L’agriculture est responsable du déclin des insectes

Certains grands médias, comme Le Monde [1] ou The Guardian [2], se sont emparés de la question de la disparition des insectes. Le terme d’« extinction de masse » est apparu, comparant la disparition des insectes à celle des dinosaures. En cause, selon les chercheurs : l’agriculture, l’urbanisation, la pollution ou encore, les espèces exotiques envahissantes. Est-ce le cas ? Les insectes ont-ils disparu ? Qui sont les vrais responsables ?

Cyril Dion, écrivain, réalisateur spécialisé dans l’environnement : « Déforestation, simplification des paysages avec l’agriculture industrielle, artificialisation des sols avec l’urbanisation, « usage massif et irraisonné de pesticides » l’Académie des sciences tire -à nouveau- la sonnette d’alarme sur le déclin des insectes »

[Ce 02/09/21, ce compte Twitter a été supprimé. Ici, capture du tweet de Christian Daniau, en date du 5 juin 2021 à 11h41, enregistré sur le site d’archives WayBackMachine avant sa suppression]

Christian Daniau, président de la Chambre d’agriculture de Charente : « #journeemondialdelenvironnement. Avec @NoeBiodiversite et @NvelleAquitaine nous mesurons l’evolution de la biodiversité dans nos parcelles. Pose de nichoirs et refuges à insectes. Comptage des oiseaux …L’#agriculture offre le gîte et le couvert à la #biodiversite« 

 
 

Si la communauté scientifique n’est pas toujours d’accord sur le plan international quant à l’origine ou la vitesse de disparition des insectes, elle est unanime concernant leur déclin et la nécessité d’agir.

 
 

Un déclin des insectes reconnu par les scientifiques

L’Académie des sciences publiait le 26 janvier 2021 un avis [3] intitulé « Le déclin des insectes : il est urgent d’agir ! » Cet avis résume les informations qui peuvent circuler sur internet et dans les milieux scientifiques au sujet du déclin des insectes.

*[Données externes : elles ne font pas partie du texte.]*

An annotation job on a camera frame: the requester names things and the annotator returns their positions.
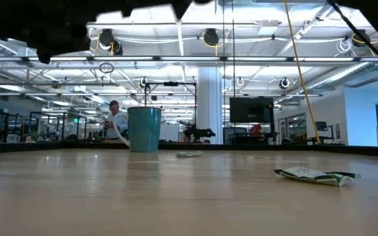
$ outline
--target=person
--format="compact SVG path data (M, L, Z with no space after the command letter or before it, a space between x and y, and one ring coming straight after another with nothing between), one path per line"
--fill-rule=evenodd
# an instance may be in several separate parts
M106 130L106 138L111 140L117 140L119 136L114 128L114 117L116 114L120 113L118 117L116 117L116 127L118 131L125 135L128 130L128 115L125 112L119 112L119 102L113 100L109 104L109 110L111 113L108 116L108 119L104 123L103 129Z

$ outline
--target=white column
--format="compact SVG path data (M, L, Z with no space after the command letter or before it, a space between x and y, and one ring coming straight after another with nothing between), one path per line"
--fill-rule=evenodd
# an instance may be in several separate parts
M199 68L196 126L210 128L215 137L211 144L222 144L222 95L220 68Z

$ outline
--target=table surface
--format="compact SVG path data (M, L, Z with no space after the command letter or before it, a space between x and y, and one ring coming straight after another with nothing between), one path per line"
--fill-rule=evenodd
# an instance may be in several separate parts
M0 235L378 235L378 157L315 151L0 154ZM275 168L346 171L344 187Z

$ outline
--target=ceiling
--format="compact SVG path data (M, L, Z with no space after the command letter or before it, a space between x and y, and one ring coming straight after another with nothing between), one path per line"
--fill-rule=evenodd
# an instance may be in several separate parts
M371 52L366 47L352 47L349 44L351 29L340 20L340 16L322 1L305 1L307 4L291 4L289 16L293 24L293 33L297 36L297 52L300 57L369 57ZM351 22L360 29L365 29L374 44L378 47L378 34L368 21L357 10L342 9ZM140 93L140 80L146 78L151 82L180 81L195 83L198 79L198 68L207 66L219 69L222 78L227 79L227 89L232 89L233 75L243 80L243 85L236 84L236 92L240 94L294 94L301 93L299 88L299 71L295 62L290 63L244 63L244 62L199 62L181 61L181 56L268 56L293 57L294 51L290 44L290 30L285 7L280 3L269 4L235 4L234 11L227 6L216 6L215 2L207 5L192 4L180 22L177 22L170 6L138 9L129 18L123 18L120 12L102 14L96 22L89 23L89 36L92 50L75 52L63 56L111 56L107 50L98 46L98 36L102 29L113 29L114 37L123 47L126 56L176 56L174 61L154 62L135 58L128 61L111 62L115 70L102 73L100 64L88 62L86 58L78 61L51 62L49 65L31 62L8 62L0 51L0 83L27 83L27 92L41 93L34 96L47 104L47 101L64 101L67 106L107 108L106 102L119 100L124 106L134 106L144 100L143 96L131 96ZM203 42L206 28L215 28L220 38L221 47L208 47ZM15 40L0 41L4 49L14 51L17 56L35 56L33 49ZM307 85L317 82L337 68L353 66L359 62L322 63L301 62L301 71ZM281 90L278 83L284 77L291 81L287 90ZM69 83L71 86L52 88L48 83ZM114 96L97 96L86 101L82 96L45 96L44 93L66 94L81 92L89 94L124 93ZM183 86L158 86L155 92L185 93L184 96L159 96L153 104L194 103L194 97ZM311 93L324 94L324 90ZM180 108L170 112L179 113L175 119L191 119L190 106L170 106Z

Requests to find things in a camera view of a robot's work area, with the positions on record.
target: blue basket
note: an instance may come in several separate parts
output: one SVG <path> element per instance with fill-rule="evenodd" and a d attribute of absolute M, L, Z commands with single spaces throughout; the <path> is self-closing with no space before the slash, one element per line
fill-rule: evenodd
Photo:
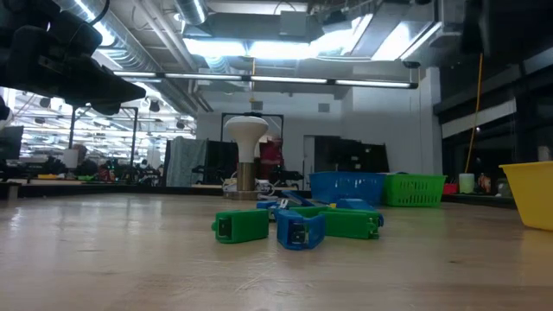
<path fill-rule="evenodd" d="M 362 199 L 369 204 L 380 203 L 386 175 L 353 172 L 322 172 L 310 175 L 311 196 L 323 203 L 339 199 Z"/>

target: green plastic part
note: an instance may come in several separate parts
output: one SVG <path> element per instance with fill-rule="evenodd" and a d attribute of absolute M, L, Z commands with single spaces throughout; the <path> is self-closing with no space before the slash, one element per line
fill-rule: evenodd
<path fill-rule="evenodd" d="M 305 207 L 291 207 L 290 211 L 299 213 L 305 218 L 313 218 L 319 215 L 320 212 L 325 212 L 328 206 L 305 206 Z"/>
<path fill-rule="evenodd" d="M 446 176 L 441 175 L 388 175 L 385 203 L 388 206 L 439 206 L 445 181 Z"/>
<path fill-rule="evenodd" d="M 326 234 L 330 237 L 376 239 L 378 235 L 377 212 L 329 208 L 325 212 Z"/>
<path fill-rule="evenodd" d="M 225 244 L 242 243 L 269 236 L 269 212 L 265 209 L 220 212 L 211 225 L 215 238 Z"/>

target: table surface
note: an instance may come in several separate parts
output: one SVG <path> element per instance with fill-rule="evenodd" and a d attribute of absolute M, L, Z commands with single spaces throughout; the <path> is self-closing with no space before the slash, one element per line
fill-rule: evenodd
<path fill-rule="evenodd" d="M 0 208 L 2 310 L 551 310 L 553 232 L 517 211 L 389 208 L 380 240 L 219 244 L 218 197 L 104 194 Z"/>

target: green basket
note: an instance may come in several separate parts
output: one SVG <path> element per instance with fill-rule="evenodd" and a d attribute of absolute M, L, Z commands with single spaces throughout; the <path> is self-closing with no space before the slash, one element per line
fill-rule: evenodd
<path fill-rule="evenodd" d="M 385 203 L 388 206 L 439 206 L 442 201 L 441 175 L 388 175 L 385 182 Z"/>

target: white wall
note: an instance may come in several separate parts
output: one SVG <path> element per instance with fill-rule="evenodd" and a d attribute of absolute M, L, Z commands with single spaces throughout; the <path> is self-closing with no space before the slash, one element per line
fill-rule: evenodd
<path fill-rule="evenodd" d="M 243 113 L 251 111 L 250 94 L 234 93 L 225 95 L 219 92 L 204 92 L 204 98 L 215 112 L 198 115 L 198 139 L 220 139 L 222 112 Z M 264 102 L 263 114 L 284 115 L 283 156 L 288 170 L 302 172 L 303 137 L 306 135 L 339 136 L 340 105 L 328 94 L 294 94 L 264 92 L 256 93 L 256 100 Z M 319 113 L 319 103 L 330 104 L 329 113 Z"/>
<path fill-rule="evenodd" d="M 391 171 L 442 173 L 442 138 L 432 106 L 440 102 L 439 71 L 416 90 L 354 87 L 344 98 L 341 135 L 385 144 Z"/>

« Depuis une vingtaine d’années, les observations de terrain et les analyses comparatives de bases de données de biodiversité pointent une diminution du nombre d’insectes. La signification globale de ces observations, souvent réalisées dans des conditions non standardisées et limitées à un lieu et/ou une famille d’insectes, n’était cependant pas établie de façon consensuelle. […] Au cours des dernières années, plusieurs études publiées sont venues confirmer un appauvrissement de la faune des insectes, que ce soit en termes d’abondance ou de disparition d’espèces dans les régions tempérées, mais aussi les tropiques et l’arctique. Des baisses de biomasse d’insectes allant jusqu’à 75 % ont été rapportées dans des zones pourtant protégées en Allemagne et dans une forêt tropicale à Porto Rico. Le suivi par radar de l’envol des nuées d’éphémères au-dessus des grands lacs américains montre un déclin de plus de 50 % depuis le début des années 2000. Des pertes importantes, allant jusqu’à 55 %, ont également été mesurées pour les insectes pollinisateurs en Grande-Bretagne depuis 1980. La confirmation d’un déclin des insectes et l’ampleur du phénomène ont rencontré un fort écho médiatique, associé à l’utilisation d’un vocabulaire alarmiste (« apocalypse des insectes », « effondrement », « extinction globale ») ».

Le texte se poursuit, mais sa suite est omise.